"In the summer, the days were long, stretching into each other. Out of school, everything was on pause and yet happening at the same time, this collection of weeks when anything was possible."
As the summer dwindles into mere weeks, I look back and wonder how we crammed in so much in such a short time frame. Every year we manage to do it. And every year I tell myself never again. Yet I know I'll do it again next year. And the year after. Because it's these long summer days and busy weekends that get us through the winter months. We often find ourselves in the midst of a blizzard in below freezing temperatures daydreaming about these very days. So, yes, next summer I will find myself in the same exact place, wondering how we managed to do everything on the bucket list.
Soon, my phone will be beeping me awake, and I'll walk quietly through the house to wake not one, but two sleeping boys and usher them through the morning routine, wave good-bye as they board the bus and are gone for hours upon hours. Suddenly, our days of splashing in the kiddie pool and drawing chalk monsters on the driveway and packing up for weekend adventures will merge into structured schedules with packed lunches and practice spelling tests and homework assignments and chasing the last light of the day to get it all done. One busy season will fade into the next, and I'll be left wondering how we crammed it all in. Because one thing I'm perpetually learning is there is no slow season. There are ebbs and flows, one moment melting into the next, and the breathing between the highs and lows.
The precipice of change is where I find my bearings--the weeks and days leading up to the impending shift in our days. We are currently soaking up the last of our summer, while the new school year looms. My mind drifts to the days ahead: how we will tackle the obstacles, iron out the details of having two in school, two with after school homework. I worry away the details until I feel a sense of peace, and then let go. Because you must. You can't live in the worrying of the details forever.
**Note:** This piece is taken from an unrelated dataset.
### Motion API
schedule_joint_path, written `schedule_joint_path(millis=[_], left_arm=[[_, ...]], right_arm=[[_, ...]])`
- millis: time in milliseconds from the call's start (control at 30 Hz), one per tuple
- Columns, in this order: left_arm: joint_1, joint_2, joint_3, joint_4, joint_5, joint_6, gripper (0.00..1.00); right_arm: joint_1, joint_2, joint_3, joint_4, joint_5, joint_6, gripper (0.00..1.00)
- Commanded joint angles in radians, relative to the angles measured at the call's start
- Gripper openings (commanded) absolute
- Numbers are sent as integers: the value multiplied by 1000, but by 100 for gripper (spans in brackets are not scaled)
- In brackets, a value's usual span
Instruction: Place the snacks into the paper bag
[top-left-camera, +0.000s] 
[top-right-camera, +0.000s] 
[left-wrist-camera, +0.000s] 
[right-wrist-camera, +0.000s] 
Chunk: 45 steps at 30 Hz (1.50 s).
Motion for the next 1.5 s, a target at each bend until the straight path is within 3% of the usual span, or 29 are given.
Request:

So with the remaining time we have left--before my middle guy takes the big leap into his educational career, and I try so very hard not to dwell on his growing and stave off the emotional rollercoaster that accompanies this big change--we are crossing off the few remaining things on our summer bucket list: tie dye shirts, water balloon fights, beach day, etc.
A few weeks ago we packed up Ted, our trusty camper, and enjoyed one last summer camping trip. Another box checked on our bucket list. We've camped a lot this summer. Five, to be exact, with one more planned in the fall. Most of the times we met up with other people, but this particular time was spent with just our family of five. Grilled homemade pizza, juicy watermelon, sticky s'mores, Eggo waffles toasted in the camper. Park adventures with newly made friends, beach day spent constructing a fortress of sandcastles, nights huddled around the crackling fire. Tantrums and tears, jokes and laughter. Bike rides around the campground, carting dolls in doll strollers, lazy mornings in the camper, late nights at the camp site. Camping can be exhausting with young kids. It very rarely goes as planned. But it's most definitely worth every second.
Now excuse me while we attempt to check off the remainder of the bucket list. Next up: Lake house!